» **COLLECTED DATA**
══════
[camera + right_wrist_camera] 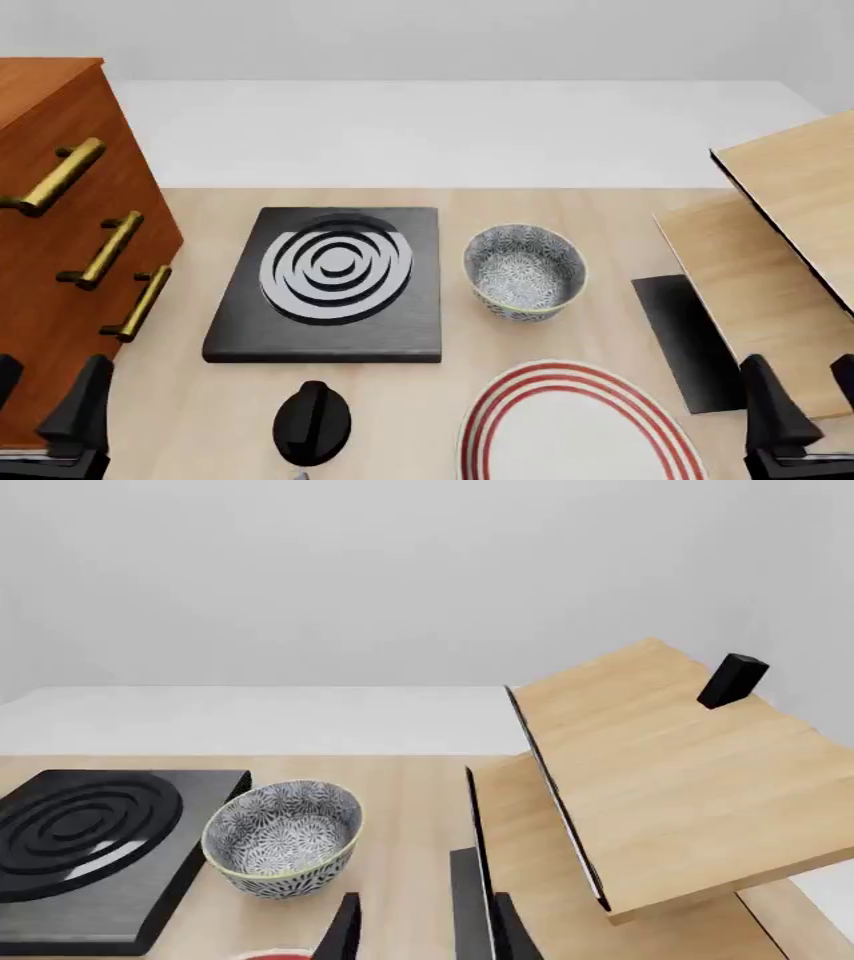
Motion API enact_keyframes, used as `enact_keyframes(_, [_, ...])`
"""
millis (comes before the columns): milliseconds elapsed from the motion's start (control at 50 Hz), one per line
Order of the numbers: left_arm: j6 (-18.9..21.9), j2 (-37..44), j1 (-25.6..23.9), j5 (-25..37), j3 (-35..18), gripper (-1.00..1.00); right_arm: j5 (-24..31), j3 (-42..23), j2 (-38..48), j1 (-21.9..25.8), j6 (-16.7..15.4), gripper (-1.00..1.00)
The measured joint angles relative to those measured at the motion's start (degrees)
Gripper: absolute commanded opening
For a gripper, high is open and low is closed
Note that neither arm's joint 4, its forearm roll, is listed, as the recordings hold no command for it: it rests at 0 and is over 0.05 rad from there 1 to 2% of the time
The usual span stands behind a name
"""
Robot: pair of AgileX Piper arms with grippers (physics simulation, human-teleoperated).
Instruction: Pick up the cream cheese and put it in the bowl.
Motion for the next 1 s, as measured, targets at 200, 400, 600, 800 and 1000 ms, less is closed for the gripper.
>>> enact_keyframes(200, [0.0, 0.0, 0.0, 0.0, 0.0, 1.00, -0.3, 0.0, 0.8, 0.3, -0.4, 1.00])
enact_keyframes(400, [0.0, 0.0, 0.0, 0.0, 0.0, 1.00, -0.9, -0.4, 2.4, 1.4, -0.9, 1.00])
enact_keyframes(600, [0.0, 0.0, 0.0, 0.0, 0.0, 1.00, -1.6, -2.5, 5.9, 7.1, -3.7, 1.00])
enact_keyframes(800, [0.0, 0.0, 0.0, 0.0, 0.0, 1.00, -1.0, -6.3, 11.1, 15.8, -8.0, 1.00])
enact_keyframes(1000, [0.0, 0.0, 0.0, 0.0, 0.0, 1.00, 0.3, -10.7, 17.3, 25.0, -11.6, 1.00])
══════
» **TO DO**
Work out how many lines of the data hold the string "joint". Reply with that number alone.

» **RESPONSE**
2